→ **Problem details**
Repeat exactly the lines below that lie between the line with "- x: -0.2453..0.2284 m" and the line with "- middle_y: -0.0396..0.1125", counting both of those lines as part of the answer.

[Saved data entries]
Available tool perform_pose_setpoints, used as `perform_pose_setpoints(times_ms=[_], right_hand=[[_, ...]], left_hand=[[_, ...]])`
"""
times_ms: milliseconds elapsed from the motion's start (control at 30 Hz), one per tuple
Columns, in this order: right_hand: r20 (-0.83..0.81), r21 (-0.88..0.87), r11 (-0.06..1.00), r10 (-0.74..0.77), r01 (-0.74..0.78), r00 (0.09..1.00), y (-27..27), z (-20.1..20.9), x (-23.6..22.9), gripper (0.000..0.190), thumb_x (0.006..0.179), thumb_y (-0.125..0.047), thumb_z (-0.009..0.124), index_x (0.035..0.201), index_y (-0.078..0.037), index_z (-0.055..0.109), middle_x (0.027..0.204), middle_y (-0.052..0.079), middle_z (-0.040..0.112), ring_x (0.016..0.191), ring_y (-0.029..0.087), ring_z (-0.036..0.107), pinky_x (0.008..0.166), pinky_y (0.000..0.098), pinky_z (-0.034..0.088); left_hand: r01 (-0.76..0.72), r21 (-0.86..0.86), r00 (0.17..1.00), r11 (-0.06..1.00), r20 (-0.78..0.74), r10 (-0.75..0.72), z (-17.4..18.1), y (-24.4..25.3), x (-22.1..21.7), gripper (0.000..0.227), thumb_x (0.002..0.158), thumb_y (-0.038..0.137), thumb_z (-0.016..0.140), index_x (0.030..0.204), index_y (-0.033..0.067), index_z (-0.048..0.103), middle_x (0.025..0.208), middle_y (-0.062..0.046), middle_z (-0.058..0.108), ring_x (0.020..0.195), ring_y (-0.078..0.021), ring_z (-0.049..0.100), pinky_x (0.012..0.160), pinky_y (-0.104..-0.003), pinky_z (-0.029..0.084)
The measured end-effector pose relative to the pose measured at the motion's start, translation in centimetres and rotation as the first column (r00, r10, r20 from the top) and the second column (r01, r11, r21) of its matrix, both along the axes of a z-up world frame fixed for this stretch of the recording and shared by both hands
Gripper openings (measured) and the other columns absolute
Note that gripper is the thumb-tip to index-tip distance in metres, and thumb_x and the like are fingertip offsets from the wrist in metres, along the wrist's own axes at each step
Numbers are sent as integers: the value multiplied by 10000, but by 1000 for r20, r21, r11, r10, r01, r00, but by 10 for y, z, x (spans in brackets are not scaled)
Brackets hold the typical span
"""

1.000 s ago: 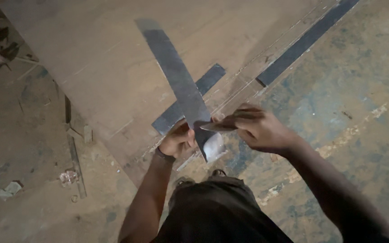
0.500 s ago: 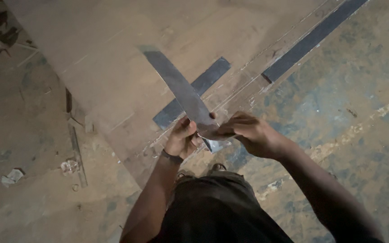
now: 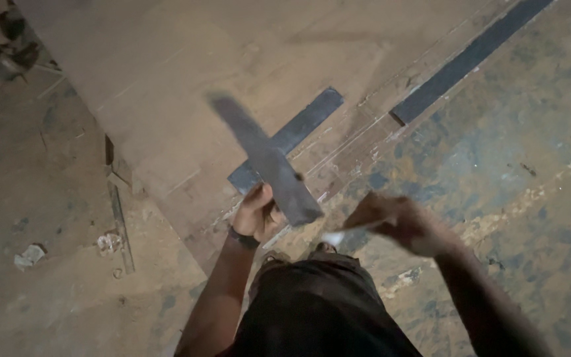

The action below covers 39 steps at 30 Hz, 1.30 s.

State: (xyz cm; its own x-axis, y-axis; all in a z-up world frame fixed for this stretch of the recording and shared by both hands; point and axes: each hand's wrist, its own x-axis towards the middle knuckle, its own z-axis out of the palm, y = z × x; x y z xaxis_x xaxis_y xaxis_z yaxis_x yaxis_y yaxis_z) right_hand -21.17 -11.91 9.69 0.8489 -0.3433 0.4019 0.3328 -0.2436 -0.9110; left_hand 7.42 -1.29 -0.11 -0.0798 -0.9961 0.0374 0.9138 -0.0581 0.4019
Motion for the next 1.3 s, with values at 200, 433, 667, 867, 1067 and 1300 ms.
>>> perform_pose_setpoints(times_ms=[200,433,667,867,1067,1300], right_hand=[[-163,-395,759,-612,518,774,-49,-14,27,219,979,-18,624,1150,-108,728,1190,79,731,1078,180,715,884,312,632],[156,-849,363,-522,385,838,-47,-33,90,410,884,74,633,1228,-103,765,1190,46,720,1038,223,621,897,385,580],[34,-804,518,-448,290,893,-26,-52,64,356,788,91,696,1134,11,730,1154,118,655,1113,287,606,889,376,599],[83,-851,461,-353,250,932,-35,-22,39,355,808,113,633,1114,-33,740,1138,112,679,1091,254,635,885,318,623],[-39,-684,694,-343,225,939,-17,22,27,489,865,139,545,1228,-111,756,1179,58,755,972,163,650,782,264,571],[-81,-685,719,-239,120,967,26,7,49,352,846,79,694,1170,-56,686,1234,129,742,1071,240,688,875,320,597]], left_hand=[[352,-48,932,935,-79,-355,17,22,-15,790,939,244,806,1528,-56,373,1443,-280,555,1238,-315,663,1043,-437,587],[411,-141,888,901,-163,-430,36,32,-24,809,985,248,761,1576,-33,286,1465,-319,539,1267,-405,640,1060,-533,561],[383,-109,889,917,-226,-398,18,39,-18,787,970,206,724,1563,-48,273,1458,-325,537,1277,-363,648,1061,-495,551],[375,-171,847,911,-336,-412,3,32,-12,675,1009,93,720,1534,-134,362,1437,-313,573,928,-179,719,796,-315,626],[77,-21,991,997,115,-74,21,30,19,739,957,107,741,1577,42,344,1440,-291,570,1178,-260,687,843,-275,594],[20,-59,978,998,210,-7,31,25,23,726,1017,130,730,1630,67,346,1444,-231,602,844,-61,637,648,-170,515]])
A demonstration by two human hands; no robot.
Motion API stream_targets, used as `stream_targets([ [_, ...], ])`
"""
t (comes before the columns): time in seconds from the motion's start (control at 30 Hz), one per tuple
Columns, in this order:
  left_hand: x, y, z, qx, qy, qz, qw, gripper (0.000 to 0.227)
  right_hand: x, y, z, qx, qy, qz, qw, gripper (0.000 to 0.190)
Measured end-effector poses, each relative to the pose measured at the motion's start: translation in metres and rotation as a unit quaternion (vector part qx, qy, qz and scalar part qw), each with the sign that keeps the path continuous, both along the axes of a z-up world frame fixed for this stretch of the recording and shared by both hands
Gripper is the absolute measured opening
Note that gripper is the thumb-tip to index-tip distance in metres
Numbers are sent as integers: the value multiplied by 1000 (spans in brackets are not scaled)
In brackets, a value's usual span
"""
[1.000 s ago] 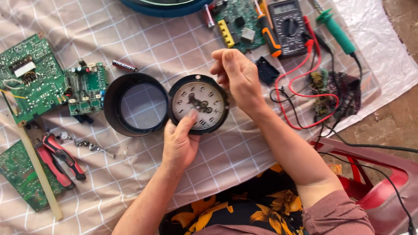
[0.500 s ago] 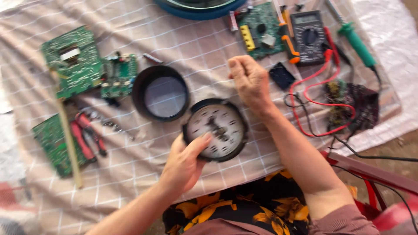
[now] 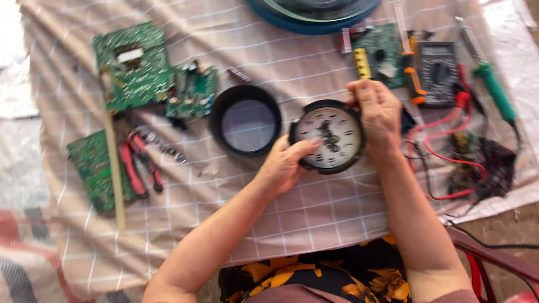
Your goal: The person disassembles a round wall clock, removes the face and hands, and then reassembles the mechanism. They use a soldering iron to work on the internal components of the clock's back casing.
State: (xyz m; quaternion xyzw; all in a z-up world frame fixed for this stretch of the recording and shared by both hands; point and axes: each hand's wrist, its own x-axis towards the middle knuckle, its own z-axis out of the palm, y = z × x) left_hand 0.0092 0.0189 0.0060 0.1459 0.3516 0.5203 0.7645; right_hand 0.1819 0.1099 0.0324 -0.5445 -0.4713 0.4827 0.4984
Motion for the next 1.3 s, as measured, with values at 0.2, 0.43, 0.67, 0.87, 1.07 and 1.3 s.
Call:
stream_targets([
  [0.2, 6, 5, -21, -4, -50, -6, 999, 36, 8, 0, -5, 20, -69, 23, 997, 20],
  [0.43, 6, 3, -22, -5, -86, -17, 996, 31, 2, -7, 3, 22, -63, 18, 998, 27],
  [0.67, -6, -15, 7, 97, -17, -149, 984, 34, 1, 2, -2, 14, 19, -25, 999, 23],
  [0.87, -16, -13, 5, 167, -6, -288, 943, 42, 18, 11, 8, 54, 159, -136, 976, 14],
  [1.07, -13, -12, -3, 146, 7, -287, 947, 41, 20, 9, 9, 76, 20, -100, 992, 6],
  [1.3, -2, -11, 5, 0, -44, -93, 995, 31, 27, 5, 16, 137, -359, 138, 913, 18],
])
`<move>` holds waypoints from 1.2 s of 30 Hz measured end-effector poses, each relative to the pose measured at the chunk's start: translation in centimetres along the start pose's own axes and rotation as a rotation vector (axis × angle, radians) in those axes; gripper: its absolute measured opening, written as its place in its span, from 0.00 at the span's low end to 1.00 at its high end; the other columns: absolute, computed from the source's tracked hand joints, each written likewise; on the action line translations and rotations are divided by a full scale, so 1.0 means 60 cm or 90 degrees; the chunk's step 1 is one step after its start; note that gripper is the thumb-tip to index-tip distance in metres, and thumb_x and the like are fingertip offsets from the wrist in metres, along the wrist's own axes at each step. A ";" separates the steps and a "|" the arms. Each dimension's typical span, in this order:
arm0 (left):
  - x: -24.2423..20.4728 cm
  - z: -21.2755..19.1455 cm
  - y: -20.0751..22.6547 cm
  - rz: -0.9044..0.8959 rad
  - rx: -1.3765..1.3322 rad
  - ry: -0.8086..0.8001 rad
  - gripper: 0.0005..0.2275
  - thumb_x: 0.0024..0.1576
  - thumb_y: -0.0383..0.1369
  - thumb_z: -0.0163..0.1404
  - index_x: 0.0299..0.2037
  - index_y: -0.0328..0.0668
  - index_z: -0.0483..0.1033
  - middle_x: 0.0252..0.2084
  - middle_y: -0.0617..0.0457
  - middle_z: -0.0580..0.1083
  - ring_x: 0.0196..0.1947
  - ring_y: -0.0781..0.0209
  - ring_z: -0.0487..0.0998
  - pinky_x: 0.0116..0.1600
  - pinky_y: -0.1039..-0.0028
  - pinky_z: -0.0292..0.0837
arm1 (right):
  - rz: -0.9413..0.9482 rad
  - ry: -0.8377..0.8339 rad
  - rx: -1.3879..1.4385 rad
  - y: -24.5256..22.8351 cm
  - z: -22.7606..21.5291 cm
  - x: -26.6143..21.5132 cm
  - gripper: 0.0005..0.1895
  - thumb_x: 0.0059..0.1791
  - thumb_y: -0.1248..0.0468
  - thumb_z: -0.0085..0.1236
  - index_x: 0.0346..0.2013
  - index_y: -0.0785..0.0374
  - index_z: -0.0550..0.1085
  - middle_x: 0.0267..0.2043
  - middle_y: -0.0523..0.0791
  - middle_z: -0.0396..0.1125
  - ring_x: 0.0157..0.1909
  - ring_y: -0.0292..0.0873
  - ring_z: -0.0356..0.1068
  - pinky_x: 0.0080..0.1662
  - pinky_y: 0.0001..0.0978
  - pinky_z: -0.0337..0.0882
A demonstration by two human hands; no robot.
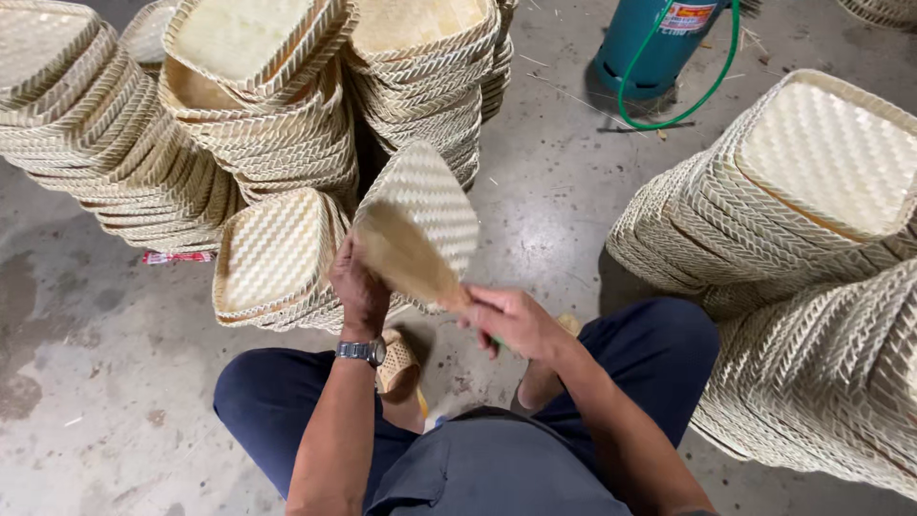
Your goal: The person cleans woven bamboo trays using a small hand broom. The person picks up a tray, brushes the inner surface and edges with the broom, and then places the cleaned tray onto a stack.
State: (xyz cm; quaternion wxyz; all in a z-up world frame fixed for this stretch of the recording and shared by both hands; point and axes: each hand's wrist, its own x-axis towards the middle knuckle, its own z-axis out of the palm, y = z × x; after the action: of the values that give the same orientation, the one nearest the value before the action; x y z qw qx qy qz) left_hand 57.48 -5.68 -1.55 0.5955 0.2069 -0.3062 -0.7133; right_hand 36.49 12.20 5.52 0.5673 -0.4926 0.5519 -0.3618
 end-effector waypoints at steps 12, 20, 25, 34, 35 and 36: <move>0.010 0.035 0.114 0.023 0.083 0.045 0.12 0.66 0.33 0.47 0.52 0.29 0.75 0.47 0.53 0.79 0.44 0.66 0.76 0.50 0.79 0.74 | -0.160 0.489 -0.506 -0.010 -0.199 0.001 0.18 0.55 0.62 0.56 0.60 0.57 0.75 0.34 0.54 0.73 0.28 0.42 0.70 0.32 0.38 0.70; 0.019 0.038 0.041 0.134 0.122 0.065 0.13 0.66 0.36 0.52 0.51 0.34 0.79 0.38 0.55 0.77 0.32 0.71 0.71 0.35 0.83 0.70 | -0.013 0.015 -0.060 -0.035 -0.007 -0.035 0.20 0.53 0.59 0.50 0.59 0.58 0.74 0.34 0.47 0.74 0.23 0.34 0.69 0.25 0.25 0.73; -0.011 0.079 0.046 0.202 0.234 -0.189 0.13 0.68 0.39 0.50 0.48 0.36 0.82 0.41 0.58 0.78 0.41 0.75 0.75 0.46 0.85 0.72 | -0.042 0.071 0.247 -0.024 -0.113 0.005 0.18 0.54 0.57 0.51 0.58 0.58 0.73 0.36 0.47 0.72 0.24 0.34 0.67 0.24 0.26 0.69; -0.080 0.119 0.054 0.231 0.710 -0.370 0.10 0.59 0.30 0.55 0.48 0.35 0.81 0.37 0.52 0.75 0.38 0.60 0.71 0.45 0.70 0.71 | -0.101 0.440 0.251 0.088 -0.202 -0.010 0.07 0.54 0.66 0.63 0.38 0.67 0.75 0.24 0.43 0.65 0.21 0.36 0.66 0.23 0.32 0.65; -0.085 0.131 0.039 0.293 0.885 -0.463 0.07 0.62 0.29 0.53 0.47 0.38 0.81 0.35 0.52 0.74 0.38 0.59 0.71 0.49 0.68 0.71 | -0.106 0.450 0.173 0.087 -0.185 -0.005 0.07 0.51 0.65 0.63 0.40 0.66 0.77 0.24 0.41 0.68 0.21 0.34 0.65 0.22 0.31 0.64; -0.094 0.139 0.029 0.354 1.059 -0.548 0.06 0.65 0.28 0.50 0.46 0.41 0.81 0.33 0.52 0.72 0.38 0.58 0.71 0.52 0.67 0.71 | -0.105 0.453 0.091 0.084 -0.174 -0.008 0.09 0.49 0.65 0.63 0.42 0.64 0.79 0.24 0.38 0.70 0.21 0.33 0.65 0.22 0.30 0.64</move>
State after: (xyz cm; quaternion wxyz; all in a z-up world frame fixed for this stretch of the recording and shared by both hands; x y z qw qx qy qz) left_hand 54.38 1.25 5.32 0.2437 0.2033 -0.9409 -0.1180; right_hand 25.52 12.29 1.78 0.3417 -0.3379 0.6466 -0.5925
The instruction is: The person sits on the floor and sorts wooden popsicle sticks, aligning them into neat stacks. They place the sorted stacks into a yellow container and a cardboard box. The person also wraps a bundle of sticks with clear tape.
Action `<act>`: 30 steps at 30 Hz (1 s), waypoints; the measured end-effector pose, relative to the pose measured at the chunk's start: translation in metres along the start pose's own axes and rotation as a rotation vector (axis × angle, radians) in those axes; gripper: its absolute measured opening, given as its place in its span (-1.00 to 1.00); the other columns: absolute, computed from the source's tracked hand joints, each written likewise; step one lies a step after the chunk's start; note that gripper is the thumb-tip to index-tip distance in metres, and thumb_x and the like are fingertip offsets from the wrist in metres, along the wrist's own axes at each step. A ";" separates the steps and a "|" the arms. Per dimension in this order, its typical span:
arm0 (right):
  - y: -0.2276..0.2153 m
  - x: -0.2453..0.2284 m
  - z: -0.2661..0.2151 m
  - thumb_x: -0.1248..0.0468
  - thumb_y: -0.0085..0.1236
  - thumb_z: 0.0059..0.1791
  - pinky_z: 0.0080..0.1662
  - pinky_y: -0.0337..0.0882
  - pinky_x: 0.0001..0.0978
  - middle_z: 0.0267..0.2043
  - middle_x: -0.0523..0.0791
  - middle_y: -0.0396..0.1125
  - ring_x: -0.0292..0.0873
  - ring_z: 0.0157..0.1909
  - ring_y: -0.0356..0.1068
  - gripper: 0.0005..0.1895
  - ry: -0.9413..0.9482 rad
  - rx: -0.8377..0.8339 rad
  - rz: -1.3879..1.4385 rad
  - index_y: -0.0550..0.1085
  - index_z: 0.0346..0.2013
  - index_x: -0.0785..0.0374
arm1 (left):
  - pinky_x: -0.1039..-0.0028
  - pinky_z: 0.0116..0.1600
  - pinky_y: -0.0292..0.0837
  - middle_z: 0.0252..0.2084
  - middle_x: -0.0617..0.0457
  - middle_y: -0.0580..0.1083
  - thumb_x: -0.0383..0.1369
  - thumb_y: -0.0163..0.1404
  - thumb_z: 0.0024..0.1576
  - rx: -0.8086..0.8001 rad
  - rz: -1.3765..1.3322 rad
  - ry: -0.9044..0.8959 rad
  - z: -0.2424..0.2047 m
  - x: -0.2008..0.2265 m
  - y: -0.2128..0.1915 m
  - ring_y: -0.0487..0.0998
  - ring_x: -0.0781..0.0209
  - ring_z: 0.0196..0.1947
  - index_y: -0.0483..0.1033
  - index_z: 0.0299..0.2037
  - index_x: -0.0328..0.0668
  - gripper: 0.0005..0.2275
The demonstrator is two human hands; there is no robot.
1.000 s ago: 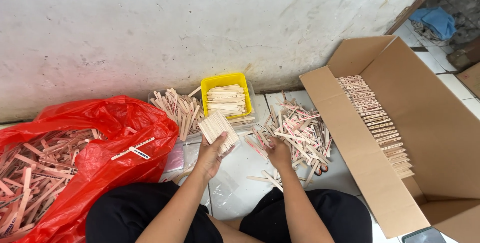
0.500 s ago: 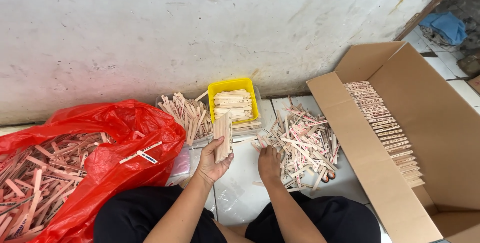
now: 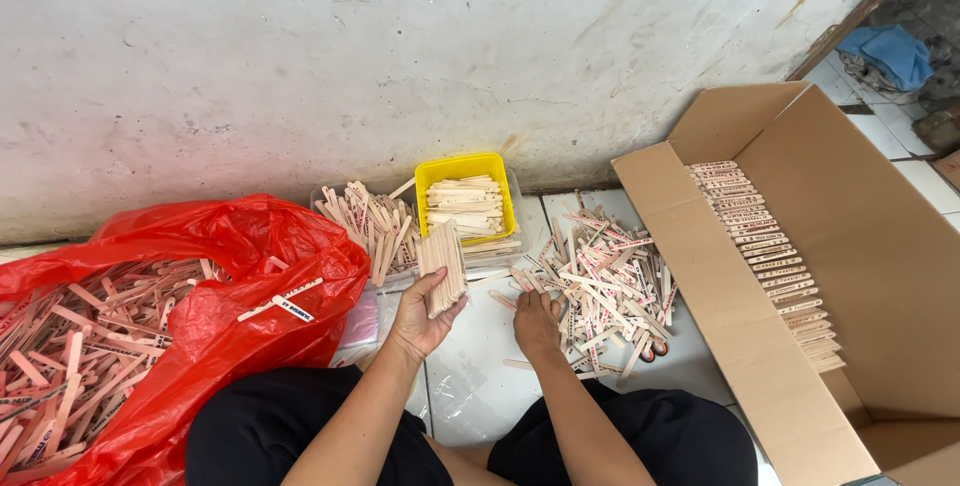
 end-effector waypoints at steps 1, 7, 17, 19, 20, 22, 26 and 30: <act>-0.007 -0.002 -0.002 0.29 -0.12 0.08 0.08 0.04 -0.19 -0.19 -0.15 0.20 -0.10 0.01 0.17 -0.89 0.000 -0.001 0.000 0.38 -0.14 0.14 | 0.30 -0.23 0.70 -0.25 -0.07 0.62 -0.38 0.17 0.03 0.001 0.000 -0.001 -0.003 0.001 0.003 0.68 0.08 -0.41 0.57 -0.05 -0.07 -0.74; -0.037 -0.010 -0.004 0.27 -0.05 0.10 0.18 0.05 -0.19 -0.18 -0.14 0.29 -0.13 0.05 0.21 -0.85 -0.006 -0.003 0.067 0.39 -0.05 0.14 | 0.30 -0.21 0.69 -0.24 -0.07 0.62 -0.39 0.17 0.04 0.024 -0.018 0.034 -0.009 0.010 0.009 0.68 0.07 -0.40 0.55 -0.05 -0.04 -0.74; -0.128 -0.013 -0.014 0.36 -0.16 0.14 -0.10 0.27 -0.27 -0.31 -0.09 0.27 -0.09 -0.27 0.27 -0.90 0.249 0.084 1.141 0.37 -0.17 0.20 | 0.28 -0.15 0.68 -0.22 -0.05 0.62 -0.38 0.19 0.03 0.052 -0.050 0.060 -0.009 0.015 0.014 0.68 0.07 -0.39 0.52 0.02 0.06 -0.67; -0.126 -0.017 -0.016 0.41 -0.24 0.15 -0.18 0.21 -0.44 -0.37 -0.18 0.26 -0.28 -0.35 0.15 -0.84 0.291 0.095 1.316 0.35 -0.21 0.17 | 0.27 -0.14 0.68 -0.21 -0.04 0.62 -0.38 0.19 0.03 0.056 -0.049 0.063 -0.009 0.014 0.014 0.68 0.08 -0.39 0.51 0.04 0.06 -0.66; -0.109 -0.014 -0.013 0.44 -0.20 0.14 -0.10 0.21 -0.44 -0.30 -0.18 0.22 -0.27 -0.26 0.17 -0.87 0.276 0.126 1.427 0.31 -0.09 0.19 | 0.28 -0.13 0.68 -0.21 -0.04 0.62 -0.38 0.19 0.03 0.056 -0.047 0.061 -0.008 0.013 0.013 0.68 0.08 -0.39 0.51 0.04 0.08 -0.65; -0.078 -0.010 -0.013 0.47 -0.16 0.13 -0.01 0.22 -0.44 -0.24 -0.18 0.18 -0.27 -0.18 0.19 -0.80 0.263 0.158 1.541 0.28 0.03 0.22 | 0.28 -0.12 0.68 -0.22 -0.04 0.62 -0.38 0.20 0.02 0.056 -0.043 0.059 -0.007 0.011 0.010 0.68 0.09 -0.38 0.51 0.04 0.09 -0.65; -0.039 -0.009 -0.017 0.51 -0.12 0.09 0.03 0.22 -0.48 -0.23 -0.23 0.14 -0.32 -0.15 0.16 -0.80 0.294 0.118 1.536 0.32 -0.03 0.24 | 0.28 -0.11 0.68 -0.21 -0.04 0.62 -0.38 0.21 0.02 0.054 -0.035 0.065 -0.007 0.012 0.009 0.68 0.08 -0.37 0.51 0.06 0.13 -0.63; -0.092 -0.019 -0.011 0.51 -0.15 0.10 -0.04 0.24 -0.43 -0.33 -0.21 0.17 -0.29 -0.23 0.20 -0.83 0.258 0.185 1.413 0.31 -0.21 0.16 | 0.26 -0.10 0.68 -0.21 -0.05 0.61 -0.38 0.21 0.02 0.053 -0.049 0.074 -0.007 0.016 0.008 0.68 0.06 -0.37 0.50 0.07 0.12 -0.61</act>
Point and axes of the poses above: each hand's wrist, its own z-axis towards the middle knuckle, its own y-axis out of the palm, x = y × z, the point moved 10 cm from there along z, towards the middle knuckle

→ **Solution**
  - x: -0.2453..0.2284 m
  - z: -0.2661..0.2151 m
  - thumb_x: -0.1248..0.0468
  - thumb_y: -0.0085..0.1236
  - thumb_z: 0.0059..0.1791
  - pinky_z: 0.0080..0.1662
  - pinky_y: -0.0337..0.0882
  - pinky_x: 0.0001..0.0978
  - middle_z: 0.0267..0.2043
  - middle_x: -0.0523..0.0791
  - middle_y: -0.0396..0.1125

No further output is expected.